Series: The Rebel Mechanics #1
Genre: YA Historical Fiction/Steampunk
Page Length: 320 Pages
Publication Date: July 14th, 2015
Publisher: Farrar Straus Giroux
Source: ARC via publisher (Thanks Macmillan!)
A sixteen-year-old governess becomes a spy in this alternative U.S. history where the British control with magic and the colonists rebel by inventing.
It’s 1888, and sixteen-year-old Verity Newton lands a job in New York as a governess to a wealthy leading family—but she quickly learns that the family has big secrets. Magisters have always ruled the colonies, but now an underground society of mechanics and engineers are developing non-magical sources of power via steam engines that they hope will help them gain freedom from British rule. The family Verity works for is magister—but it seems like the children's young guardian uncle is sympathetic to the rebel cause. As Verity falls for a charming rebel inventor and agrees to become a spy, she also becomes more and more enmeshed in the magister family’s life. She soon realizes she’s uniquely positioned to advance the cause—but to do so, she’ll have to reveal her own dangerous secret.
I'm a fan of steampunk novels and those elements of the novel were well executed. There's lots of machinery showcased throughout this novel, as we see there's a struggle between the wealthy wanting and hoarding the magically-powered technology and the middle and poor class wanting fairer, mechanically-powered technology. Swendson did a wonderful job researching and describing New York City in 1888. I loved seeing the references to places familiar to us now. I was also fascinated by the concept of the colonies losing the Revolutionary War and still being under the influence of Great Britain.

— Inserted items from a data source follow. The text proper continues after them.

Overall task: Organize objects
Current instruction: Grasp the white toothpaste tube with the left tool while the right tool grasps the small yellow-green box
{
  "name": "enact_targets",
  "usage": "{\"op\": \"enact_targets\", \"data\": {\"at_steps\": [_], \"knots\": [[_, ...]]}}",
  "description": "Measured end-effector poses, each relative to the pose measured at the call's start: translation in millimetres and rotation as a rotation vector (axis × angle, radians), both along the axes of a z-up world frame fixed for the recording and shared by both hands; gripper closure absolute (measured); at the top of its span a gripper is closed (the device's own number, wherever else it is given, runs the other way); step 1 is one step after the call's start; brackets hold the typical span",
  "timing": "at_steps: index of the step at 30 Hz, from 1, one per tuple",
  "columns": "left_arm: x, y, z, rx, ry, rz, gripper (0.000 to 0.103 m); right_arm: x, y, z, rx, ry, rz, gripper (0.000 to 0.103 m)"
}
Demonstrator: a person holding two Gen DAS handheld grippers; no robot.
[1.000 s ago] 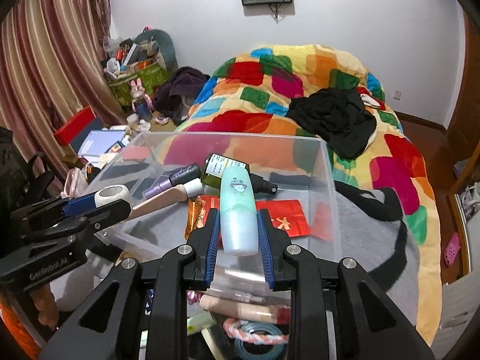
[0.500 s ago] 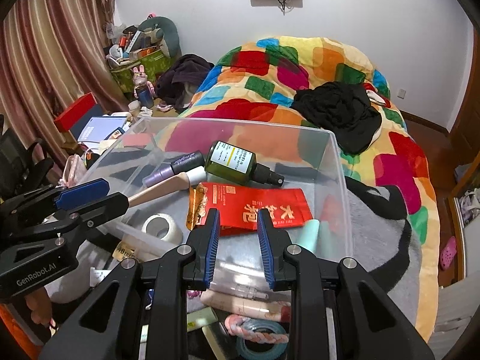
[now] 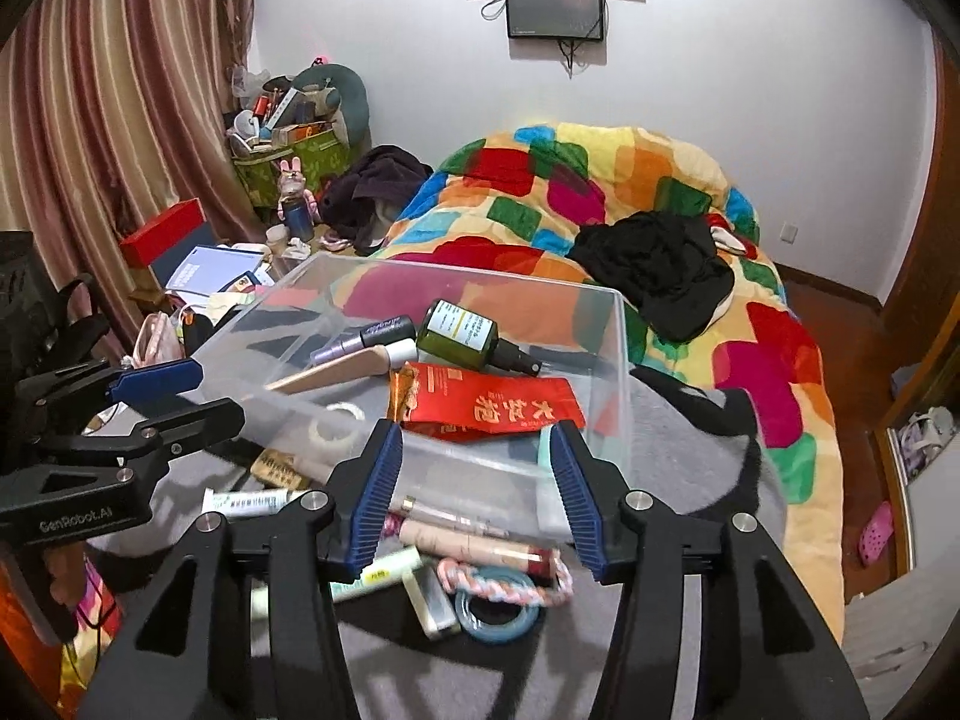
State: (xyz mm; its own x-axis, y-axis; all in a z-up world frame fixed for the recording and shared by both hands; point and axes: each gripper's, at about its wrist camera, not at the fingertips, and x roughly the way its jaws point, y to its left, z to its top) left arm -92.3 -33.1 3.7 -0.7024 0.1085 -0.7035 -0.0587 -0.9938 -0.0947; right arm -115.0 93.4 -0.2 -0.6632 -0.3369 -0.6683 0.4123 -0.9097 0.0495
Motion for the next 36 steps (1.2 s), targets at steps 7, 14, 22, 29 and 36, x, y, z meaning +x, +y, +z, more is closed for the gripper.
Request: {"op": "enact_targets", "data": {"at_steps": [7, 14, 22, 29, 36], "knots": [[11, -10, -34, 0.001, -0.114, -0.016, 0.046, 20, 5, -18, 0.036, -0.031, 0.010, 0.055], [1, -14, -60, 0.045, -0.200, -0.026, 0.046, 29, 1, -46, 0.054, -0.111, 0.046, 0.055], [0, -1, -61, 0.046, -0.181, -0.076, 0.063, 28, -6, -63, 0.068, -0.147, 0.060, 0.072], [23, 5, -59, 0.005, -0.162, -0.094, 0.080, 32, -5, -58, 0.059, -0.130, 0.066, 0.086], [55, 5, -56, -0.019, -0.154, -0.104, 0.085, 40, -4, -57, 0.064, -0.130, 0.099, 0.087]]}}
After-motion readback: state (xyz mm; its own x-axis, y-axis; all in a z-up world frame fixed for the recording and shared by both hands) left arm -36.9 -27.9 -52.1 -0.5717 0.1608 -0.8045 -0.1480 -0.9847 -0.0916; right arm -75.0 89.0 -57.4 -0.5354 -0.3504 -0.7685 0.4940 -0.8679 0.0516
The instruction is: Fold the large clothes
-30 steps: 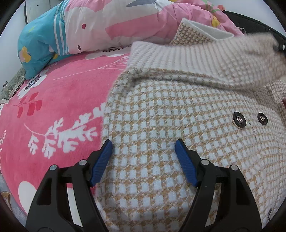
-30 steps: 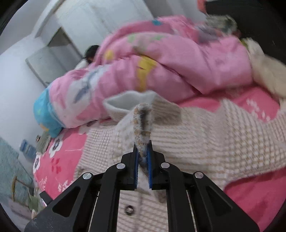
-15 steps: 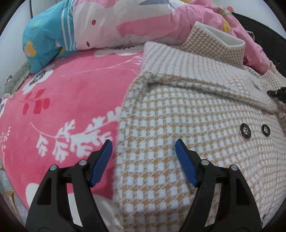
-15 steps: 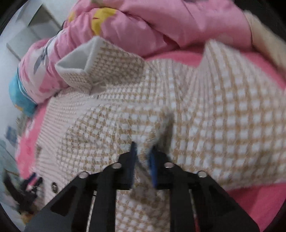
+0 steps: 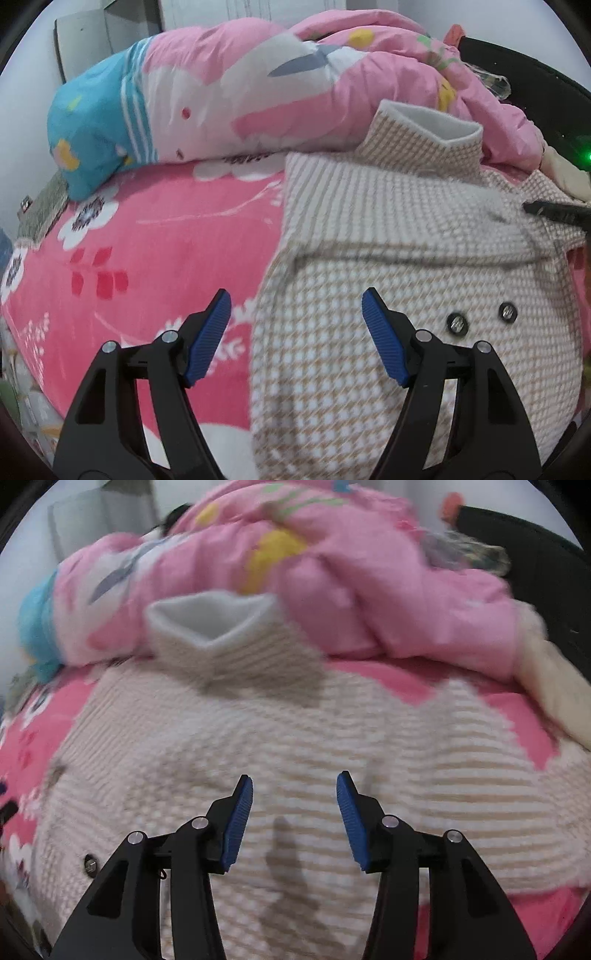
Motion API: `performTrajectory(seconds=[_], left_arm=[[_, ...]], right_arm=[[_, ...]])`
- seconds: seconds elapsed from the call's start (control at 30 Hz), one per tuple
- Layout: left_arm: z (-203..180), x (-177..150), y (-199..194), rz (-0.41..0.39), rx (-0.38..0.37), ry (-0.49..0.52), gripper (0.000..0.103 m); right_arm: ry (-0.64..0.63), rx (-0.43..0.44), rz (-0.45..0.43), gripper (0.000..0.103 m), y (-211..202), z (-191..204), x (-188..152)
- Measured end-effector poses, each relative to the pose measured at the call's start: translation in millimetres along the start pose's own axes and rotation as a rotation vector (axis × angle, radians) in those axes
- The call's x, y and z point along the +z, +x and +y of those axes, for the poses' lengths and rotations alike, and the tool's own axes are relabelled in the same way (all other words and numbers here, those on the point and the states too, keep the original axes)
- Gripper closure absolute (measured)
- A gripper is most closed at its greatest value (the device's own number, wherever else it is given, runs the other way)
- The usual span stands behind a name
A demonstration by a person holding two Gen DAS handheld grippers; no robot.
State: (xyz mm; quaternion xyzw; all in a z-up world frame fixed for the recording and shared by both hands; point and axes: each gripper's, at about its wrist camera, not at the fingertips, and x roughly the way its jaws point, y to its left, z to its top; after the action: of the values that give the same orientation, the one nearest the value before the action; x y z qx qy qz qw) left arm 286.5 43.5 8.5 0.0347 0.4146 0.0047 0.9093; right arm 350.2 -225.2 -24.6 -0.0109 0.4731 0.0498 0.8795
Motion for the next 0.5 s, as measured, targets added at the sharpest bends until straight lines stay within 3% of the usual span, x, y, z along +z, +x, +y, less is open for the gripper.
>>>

She included subtle elements like coffee houses, boycotting tea drinking, illegal newspapers without the Stamp Act-implemented stamps, etc...
The characters were great with the exception of the main character, Verity. She was dull and easily fooled. I honestly have no idea how she didn't get caught as a spy. And speaking of spying, she really was just at the right place at the right time. She wasn't really trying that hard, and I wasn't impressed or thrilled or on the edge of my seat whenever she was "spying." It was all pretty low-action and low-risk. Henry is the lord of the house, the younger brother who is watching over his deceased older brothers three children: Olive, Rolland, and Flora. Henry is aloof and thoughtful and sweet.
The romance is pretty light in this book, and I'm glad it's not the focus of the novel. I was rooting for a certain ship all throughout the book, and from the ending I have high hopes!! I will go down with this glorious ship. The second half of the book definitely piqued my interest as more things started to develop. I felt like we finally established some groundwork by the time the story ended (even though it was all on the last 20% of the book) so there's that. The writing was fair, yet the plot was a bit predictable. I hope the plot becomes a bit more intricate in the following book(s).
Overall I was disappointed by this book, but the romance ship and the ending left enough promise that I think I'll continue the series.